> **Directions**
Could you give back exactly the lines below from the one with "(234, 130): 1.41" through the one with "In picture 2 the", without a single picture?

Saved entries

○ ○ ○

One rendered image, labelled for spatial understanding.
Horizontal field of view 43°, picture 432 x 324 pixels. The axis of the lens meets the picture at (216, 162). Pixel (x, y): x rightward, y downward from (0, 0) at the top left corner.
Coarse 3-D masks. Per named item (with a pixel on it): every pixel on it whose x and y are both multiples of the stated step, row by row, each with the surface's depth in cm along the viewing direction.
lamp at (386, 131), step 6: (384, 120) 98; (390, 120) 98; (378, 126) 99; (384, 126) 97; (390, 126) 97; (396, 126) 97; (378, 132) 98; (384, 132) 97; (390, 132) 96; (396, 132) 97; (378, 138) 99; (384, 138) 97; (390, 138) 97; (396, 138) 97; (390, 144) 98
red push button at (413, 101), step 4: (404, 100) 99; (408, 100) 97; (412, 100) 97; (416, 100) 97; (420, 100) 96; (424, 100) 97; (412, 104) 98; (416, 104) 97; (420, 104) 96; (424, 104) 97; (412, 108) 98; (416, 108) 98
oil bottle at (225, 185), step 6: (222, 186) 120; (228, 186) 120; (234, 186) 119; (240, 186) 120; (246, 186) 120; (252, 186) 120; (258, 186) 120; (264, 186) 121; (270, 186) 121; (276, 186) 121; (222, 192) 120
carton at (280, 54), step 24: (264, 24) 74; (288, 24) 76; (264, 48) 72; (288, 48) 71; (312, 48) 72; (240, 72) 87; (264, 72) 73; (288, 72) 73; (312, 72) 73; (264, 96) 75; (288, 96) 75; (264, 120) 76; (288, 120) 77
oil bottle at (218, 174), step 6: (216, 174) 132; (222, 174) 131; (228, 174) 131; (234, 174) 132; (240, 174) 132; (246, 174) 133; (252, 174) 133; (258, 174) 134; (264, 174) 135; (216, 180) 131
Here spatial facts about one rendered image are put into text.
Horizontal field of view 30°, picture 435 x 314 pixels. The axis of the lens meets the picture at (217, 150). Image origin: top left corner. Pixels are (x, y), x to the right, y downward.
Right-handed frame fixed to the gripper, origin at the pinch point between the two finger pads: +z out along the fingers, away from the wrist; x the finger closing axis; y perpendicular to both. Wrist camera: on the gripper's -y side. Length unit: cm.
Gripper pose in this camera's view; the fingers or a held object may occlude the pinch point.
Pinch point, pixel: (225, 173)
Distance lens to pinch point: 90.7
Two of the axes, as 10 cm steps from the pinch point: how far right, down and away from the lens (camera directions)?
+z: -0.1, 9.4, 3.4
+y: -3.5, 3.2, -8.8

○ ○ ○

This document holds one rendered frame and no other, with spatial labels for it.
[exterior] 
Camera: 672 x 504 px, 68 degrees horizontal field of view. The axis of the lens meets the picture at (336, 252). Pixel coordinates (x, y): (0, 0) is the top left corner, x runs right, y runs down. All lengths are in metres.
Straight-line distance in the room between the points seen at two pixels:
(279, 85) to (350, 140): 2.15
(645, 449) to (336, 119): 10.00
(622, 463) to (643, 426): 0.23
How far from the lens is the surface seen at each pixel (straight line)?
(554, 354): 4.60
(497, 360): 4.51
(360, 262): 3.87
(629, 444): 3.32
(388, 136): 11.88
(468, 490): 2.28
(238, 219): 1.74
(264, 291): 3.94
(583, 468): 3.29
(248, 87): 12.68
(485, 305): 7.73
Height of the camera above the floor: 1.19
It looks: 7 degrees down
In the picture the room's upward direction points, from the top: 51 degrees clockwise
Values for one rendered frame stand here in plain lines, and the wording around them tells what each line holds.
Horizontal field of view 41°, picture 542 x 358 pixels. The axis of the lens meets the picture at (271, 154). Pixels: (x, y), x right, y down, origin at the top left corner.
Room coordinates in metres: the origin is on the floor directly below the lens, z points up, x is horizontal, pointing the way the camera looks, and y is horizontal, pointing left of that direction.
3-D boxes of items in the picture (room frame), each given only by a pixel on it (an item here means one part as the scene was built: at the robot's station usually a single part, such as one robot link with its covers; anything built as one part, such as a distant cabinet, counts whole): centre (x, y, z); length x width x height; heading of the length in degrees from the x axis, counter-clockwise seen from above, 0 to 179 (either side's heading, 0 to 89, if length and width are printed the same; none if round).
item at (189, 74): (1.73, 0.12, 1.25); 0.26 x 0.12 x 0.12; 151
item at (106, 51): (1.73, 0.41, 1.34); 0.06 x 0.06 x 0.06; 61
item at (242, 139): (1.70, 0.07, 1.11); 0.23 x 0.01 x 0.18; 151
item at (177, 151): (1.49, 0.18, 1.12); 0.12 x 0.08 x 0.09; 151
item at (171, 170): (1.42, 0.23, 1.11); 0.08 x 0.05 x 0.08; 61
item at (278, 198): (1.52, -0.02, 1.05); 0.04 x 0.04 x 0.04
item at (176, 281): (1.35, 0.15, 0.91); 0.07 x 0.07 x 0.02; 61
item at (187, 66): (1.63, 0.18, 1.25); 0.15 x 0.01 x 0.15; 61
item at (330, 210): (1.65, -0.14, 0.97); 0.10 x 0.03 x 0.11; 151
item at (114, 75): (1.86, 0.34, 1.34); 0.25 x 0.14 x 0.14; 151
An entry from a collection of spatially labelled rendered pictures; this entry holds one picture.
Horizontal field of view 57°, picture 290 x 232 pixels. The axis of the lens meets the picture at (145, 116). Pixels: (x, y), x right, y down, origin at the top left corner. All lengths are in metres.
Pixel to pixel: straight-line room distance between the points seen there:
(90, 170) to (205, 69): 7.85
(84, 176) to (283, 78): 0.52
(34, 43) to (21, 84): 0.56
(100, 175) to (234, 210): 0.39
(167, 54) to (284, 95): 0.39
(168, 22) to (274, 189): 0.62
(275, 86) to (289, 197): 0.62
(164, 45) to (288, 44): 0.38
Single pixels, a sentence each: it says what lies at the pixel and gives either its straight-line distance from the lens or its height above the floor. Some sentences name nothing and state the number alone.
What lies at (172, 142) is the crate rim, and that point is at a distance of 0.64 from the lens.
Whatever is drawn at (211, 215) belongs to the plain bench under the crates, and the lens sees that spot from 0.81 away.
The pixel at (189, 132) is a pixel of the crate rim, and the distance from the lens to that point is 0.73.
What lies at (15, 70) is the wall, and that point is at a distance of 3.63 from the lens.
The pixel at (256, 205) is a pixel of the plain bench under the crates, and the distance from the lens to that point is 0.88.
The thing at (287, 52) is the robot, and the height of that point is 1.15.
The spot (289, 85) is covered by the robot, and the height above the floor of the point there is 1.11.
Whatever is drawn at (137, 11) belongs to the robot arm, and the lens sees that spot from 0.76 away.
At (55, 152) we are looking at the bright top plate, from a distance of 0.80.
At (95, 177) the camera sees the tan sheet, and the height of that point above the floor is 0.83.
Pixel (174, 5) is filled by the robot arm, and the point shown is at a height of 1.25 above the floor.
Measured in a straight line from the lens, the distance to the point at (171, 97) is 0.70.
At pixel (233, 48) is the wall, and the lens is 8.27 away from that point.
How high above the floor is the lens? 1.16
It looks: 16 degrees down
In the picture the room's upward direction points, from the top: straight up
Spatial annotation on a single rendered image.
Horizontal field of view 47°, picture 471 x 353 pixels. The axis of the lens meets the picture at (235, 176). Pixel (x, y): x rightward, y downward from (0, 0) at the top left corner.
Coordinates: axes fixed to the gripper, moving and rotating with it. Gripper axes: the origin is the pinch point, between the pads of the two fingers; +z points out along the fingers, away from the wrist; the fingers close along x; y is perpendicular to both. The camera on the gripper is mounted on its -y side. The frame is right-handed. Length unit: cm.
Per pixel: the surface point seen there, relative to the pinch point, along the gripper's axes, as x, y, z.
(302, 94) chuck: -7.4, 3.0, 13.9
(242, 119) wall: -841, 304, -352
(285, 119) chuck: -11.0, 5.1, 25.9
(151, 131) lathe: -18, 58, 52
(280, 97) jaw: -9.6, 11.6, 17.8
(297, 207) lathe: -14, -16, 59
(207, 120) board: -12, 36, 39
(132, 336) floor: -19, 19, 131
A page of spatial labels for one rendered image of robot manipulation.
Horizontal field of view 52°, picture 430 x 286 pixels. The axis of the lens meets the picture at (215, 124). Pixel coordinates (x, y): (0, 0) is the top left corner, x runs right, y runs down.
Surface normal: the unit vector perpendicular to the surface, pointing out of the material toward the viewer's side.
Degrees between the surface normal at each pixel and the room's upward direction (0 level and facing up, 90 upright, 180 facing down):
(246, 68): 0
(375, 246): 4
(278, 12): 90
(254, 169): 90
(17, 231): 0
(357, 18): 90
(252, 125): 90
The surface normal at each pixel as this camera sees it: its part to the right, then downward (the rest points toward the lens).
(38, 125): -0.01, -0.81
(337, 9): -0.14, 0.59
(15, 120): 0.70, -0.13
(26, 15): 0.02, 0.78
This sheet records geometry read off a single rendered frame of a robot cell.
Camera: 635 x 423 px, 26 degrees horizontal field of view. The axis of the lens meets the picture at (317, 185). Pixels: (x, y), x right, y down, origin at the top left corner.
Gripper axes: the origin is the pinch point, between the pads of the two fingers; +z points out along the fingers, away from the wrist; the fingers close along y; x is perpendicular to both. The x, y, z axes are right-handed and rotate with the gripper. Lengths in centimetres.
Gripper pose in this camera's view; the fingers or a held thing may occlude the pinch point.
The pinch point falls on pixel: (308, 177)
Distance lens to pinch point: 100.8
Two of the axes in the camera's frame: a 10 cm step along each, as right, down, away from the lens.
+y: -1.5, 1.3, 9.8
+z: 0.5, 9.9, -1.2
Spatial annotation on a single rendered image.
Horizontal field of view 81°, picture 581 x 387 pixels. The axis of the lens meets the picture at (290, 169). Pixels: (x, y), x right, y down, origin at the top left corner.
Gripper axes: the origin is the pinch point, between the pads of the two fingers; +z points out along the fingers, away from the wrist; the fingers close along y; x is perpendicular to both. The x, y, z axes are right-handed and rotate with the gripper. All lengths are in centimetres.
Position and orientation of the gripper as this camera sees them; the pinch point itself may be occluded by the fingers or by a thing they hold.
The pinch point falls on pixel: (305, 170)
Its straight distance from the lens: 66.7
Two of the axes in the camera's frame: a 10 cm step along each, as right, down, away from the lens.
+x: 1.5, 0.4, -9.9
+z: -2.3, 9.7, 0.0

○ ○ ○

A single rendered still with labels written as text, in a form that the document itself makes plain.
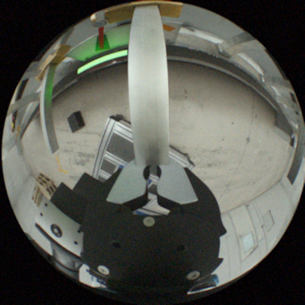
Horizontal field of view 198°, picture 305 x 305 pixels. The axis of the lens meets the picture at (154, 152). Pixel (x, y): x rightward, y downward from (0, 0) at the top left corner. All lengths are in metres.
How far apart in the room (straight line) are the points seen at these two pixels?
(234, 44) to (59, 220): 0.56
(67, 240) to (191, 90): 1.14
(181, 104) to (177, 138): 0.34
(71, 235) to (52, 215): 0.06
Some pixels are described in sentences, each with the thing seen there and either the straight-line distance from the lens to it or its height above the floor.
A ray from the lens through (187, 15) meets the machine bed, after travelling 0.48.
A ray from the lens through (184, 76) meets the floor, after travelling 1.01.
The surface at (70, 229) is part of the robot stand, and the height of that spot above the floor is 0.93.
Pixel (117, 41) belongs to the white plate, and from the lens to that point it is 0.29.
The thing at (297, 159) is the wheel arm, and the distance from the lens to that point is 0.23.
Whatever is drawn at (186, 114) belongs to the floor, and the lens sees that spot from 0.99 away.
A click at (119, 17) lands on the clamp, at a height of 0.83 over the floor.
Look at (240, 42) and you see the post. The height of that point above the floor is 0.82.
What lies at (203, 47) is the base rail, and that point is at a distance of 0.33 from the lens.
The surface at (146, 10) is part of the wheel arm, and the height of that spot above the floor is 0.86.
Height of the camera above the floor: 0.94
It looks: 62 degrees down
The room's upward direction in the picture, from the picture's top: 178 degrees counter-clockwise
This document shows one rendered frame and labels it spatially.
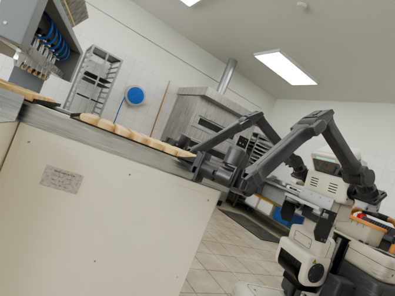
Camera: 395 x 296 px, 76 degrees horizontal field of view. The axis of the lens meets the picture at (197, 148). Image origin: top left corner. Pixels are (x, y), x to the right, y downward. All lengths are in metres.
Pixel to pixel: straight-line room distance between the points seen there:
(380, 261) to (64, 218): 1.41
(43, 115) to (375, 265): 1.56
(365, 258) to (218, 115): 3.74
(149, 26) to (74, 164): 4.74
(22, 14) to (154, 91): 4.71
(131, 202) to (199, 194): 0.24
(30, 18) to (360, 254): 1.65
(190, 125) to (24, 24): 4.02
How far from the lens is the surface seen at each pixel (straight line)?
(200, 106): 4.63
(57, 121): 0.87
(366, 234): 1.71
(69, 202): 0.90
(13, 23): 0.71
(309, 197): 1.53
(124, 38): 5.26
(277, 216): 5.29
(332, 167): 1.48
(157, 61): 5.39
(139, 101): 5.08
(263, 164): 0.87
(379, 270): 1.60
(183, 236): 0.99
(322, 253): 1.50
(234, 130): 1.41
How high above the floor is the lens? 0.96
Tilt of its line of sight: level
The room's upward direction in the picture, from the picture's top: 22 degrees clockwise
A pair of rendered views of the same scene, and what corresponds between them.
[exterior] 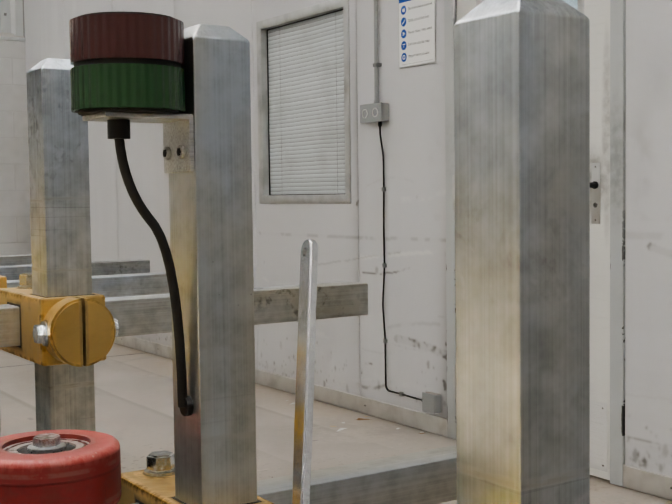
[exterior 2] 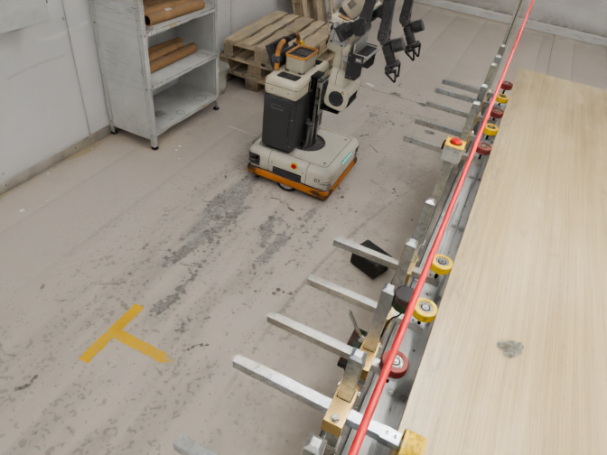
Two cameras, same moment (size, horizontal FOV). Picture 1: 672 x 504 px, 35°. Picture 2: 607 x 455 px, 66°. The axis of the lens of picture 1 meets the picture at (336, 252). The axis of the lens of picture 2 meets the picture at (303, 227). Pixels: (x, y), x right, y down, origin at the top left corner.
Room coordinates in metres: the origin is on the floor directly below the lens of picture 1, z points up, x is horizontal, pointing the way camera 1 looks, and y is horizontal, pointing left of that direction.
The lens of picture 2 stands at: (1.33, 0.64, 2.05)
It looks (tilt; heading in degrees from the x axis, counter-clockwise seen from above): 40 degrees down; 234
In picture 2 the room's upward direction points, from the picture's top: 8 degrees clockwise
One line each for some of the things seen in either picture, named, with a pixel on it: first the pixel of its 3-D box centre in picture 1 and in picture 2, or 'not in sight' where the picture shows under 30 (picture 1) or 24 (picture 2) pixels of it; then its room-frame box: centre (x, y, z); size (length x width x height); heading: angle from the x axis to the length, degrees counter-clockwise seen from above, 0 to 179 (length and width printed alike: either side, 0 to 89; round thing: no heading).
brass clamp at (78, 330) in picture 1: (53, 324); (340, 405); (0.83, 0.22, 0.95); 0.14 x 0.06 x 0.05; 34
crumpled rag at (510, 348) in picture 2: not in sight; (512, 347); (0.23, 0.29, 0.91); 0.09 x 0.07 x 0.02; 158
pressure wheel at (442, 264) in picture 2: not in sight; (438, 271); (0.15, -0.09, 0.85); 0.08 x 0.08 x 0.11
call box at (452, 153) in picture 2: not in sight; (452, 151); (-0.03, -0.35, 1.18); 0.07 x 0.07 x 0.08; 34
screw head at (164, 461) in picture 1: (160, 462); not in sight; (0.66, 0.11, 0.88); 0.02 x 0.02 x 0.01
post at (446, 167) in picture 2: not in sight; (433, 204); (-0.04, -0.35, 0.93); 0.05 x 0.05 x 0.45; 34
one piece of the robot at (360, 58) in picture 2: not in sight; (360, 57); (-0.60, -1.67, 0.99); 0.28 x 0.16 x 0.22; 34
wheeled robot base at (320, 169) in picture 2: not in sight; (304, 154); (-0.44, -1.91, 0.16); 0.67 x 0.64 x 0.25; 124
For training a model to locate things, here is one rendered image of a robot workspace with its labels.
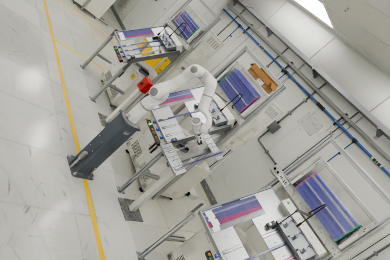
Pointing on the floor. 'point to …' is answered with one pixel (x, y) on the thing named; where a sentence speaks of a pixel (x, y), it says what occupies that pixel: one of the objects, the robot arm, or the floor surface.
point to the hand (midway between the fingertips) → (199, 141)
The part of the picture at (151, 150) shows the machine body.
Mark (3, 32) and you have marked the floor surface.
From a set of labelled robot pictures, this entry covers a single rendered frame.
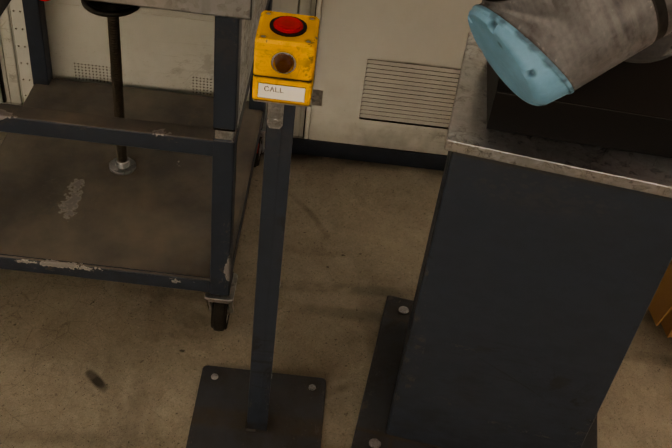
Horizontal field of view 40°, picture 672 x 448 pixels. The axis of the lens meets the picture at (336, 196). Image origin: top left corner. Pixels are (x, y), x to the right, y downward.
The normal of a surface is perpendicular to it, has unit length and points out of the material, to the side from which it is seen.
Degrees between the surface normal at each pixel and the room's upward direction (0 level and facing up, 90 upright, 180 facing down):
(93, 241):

○ ○ ○

> **Solution to this exercise**
(234, 130): 1.41
How high above the floor is the lens? 0.96
Tilt of its line of sight: level
The room's upward direction in the picture, from the picture's top: 22 degrees clockwise
A pair of rendered views of the same scene, and what corresponds between them.
[exterior] 
[exterior 2] 
Two cameras, same moment (size, horizontal FOV). Picture 1: 672 x 504 px, 35°. Picture 2: 607 x 455 px, 66°. The axis of the lens of picture 1 meets the picture at (336, 252). The axis of the lens of picture 2 meets the picture at (303, 227). Pixels: (x, y), x right, y down, origin at the top left corner.
Room coordinates in metres: the origin is on the floor directly below the lens of picture 1, z points up, x is horizontal, pointing the way camera 1 looks, and y is horizontal, pointing left of that direction.
The lens of picture 2 stands at: (1.33, 0.64, 2.05)
It looks (tilt; heading in degrees from the x axis, counter-clockwise seen from above): 40 degrees down; 234
In picture 2 the room's upward direction points, from the picture's top: 8 degrees clockwise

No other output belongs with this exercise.